“‘Gotta go to Moraga!’ That’s what everybody says,” notes a visitor to the Oz-like place where the American educational revolution is being plotted: “That’s the code word for going to the mountain.” In truth, “Moraga” is a three-story building on a cul-de-sac of that name in the hills above the exclusive Los Angeles enclave of Bel Air. Moraga is near the haciendas and sprawling glass palaces of the men whom Michael Milken and his junk-bond wizardry transformed from a band of small-time entrepreneurs into kingpins of global commerce and technology. Few of those billionaires could have imagined that just three years after leaving a minimum-security prison near San Francisco, where he served twenty-two months for fraud, rigging securities prices and other felonies, Milken would have engineered a comeback as the putative Bill Gates of the untapped gold mine known as American education.
In 1996 a $500 million pot from Milken (who paid the Feds a $1.1 billion fine as part of his plea bargain but remained one of America’s richest men), his brother Lowell and Oracle Corporation chief executive Larry Ellison launched Knowledge Universe (KU), a holding company for an impressive transnational array of enterprises in the business of training human minds. While Milken operates from Los Angeles, the president, Tom Kalinske, a former head of Mattel and Sega, ostensibly runs the firm from Northern California, and 9,500 employees are scattered around the US and Great Britain in various operating entities.
The former Junk Bond King is positioning himself as a sort of Sam Walton of gray matter, offering Americans one-stop shopping for smarts from their diaper days to emeritus rank. Milken’s company, with annual revenues of $1.2 billion, has bought or purchased stakes in everything from Children’s Discovery Centers (CDC, also known as Knowledge Beginnings), the nation’s sixth-largest preschool company, with 25,000 toddlers in nearly 300 locations across the United States; to Spring, Britain’s largest vocational-training firm. KU owns or has invested in more than a dozen companies involved in computer training, proficiency testing, educational toys, strategic consulting and CEO training, as well as private, for-profit schools (nearly 400 at last count, ranging from preschool to secondary).

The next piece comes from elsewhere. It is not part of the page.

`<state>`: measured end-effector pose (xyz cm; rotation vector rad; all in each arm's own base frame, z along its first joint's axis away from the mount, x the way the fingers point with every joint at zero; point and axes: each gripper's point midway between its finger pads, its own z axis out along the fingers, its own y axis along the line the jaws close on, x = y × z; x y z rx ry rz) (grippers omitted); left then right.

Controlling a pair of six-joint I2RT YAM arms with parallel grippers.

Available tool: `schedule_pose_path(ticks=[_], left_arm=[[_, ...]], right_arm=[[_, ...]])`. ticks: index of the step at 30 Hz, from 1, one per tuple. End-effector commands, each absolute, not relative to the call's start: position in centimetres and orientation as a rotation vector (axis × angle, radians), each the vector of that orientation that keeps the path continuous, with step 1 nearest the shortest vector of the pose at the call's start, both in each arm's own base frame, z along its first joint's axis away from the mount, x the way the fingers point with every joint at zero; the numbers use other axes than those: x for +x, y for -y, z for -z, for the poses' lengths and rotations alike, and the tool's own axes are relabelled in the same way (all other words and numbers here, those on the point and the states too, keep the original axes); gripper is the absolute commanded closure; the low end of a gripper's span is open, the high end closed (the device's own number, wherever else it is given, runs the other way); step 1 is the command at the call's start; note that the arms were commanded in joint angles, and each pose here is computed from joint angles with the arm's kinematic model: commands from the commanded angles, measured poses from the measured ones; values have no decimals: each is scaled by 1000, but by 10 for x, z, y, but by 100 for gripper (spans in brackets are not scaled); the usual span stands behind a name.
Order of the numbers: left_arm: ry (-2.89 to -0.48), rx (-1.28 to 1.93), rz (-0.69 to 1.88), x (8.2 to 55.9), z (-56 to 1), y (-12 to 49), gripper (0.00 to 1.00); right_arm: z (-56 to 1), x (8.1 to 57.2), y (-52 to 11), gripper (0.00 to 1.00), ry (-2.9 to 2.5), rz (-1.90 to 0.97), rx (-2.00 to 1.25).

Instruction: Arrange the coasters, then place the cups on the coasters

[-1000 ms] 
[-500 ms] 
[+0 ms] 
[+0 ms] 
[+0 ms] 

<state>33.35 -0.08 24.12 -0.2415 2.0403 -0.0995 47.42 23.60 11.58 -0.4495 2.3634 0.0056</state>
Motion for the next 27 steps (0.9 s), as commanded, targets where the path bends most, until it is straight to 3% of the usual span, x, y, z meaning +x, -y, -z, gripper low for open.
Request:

From a business standpoint, the education industry is certainly tempting: As a $600-billion-and-growing market, it is larger than either the military budget or Social Security. Like healthcare a few decades ago, it is dominated by government and nonprofits, and it is the target of sustained (and sometimes justified) attacks for inefficiency and failure. Milken’s for-profit ventures are only the most ambitious of a number of aggressive capitalist incursions into the once-gentle confines of service-oriented pedagogy. And they’ve captured Wall Street’s attention. Stock prices of two competitors, DeVry of Chicago and Baltimore-based Sylvan Learning Systems, which both provide a cafeteria line of educational technology and services, have almost tripled over the past three years. CBT Systems, a provider of business-training software and a subsidiary of another KU competitor, CBT Group, went public in 1995 at $16 a share and, had it not split, would have a stock value of more than $200 today. Even household names like Sun Microsystems, Microsoft, Oracle, Apple, Sony and the Washington Post Company are getting in on the racket, investing millions in education-related enterprises. “It’s absolutely an exciting time to be involved in this industry,” notes Michael Moe, an analyst with Merrill Lynch who specializes in education securities. Moe estimates that the for-profit component of the US education and training industry was $70 billion in 1998, and that it will grow at 13 percent annually for the next few years.